Assignment:
Work out how many lines of the entries have the word "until" in them. Respond with that number only.

-- Available data follows --

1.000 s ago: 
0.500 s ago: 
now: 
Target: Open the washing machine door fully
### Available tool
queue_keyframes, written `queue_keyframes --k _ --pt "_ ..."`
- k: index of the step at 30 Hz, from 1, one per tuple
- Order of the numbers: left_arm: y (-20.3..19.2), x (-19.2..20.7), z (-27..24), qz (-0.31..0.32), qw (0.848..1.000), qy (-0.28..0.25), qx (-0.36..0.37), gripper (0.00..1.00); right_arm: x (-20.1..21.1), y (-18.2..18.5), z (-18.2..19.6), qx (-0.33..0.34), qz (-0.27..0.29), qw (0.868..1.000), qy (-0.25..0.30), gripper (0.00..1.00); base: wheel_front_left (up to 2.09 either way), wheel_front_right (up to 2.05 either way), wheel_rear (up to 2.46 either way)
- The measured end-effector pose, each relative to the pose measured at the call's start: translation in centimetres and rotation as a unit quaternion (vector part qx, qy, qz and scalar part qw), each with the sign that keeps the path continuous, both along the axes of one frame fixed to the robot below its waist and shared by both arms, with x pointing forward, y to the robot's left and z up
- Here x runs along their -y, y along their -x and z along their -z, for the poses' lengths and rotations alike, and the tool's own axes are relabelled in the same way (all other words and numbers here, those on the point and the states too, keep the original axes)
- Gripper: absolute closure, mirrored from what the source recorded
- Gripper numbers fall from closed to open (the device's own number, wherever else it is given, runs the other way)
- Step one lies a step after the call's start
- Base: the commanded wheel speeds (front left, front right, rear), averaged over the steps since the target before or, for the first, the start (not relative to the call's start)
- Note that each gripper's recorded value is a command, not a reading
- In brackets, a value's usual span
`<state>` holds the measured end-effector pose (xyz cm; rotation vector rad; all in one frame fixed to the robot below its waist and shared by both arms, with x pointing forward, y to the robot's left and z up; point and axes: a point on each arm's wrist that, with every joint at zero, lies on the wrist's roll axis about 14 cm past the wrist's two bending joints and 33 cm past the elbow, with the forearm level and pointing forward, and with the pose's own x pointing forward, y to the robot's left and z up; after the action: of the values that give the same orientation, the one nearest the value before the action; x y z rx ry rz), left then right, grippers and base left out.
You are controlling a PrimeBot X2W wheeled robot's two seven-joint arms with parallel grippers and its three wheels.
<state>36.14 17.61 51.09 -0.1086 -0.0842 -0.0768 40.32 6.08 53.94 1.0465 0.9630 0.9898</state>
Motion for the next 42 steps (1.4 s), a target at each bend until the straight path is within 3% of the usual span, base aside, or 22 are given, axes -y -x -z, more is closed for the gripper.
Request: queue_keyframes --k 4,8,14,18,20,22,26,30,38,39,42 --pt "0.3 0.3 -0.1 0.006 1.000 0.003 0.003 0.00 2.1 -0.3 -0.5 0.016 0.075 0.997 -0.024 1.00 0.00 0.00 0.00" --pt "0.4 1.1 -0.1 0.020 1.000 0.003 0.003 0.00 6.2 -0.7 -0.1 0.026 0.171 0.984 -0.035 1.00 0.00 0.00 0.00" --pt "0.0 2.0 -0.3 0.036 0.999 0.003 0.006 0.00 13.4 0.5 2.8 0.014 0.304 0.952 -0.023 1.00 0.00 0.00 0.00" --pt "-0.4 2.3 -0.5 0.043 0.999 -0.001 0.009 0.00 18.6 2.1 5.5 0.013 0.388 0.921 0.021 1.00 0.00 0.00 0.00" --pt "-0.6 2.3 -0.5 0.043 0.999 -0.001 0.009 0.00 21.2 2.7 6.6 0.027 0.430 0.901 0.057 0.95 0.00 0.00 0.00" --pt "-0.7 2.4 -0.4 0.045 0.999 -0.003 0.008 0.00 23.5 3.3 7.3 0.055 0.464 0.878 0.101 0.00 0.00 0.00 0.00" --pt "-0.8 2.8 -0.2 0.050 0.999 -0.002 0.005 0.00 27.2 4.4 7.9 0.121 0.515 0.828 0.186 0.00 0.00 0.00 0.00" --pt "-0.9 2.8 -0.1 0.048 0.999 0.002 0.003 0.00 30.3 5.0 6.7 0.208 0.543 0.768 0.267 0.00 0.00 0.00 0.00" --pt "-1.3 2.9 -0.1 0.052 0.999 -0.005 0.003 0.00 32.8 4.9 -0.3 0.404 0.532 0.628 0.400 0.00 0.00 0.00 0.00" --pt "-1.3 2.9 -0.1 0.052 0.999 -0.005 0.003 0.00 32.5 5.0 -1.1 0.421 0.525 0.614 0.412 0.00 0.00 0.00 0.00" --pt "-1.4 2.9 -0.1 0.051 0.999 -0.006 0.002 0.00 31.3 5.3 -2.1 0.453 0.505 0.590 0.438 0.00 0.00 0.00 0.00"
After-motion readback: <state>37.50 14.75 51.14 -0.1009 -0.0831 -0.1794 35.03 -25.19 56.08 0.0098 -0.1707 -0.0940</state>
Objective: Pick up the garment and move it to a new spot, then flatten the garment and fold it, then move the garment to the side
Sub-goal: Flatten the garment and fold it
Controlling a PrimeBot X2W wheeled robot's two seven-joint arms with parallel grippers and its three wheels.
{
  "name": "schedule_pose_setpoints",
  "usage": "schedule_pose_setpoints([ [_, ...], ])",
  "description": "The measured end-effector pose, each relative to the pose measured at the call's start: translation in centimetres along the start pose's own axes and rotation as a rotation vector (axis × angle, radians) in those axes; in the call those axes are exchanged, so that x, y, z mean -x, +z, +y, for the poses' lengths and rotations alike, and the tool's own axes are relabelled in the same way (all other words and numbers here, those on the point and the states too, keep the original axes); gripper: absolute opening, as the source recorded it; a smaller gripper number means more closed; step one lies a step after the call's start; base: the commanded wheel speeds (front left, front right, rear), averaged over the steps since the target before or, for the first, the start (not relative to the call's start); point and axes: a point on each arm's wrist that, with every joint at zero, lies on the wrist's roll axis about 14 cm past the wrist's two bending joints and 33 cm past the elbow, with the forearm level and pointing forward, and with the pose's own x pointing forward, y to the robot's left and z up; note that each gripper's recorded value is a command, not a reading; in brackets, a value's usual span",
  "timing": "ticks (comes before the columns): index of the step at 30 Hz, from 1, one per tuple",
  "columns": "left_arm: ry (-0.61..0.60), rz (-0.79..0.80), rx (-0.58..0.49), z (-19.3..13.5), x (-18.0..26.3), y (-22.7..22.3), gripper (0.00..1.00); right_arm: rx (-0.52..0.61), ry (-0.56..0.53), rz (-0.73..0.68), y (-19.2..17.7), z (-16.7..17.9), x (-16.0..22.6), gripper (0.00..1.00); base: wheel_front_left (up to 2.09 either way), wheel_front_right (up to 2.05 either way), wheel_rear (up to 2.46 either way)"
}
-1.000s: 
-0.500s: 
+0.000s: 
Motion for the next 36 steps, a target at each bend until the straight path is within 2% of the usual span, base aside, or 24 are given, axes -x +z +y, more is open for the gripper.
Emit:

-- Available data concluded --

Solution:
2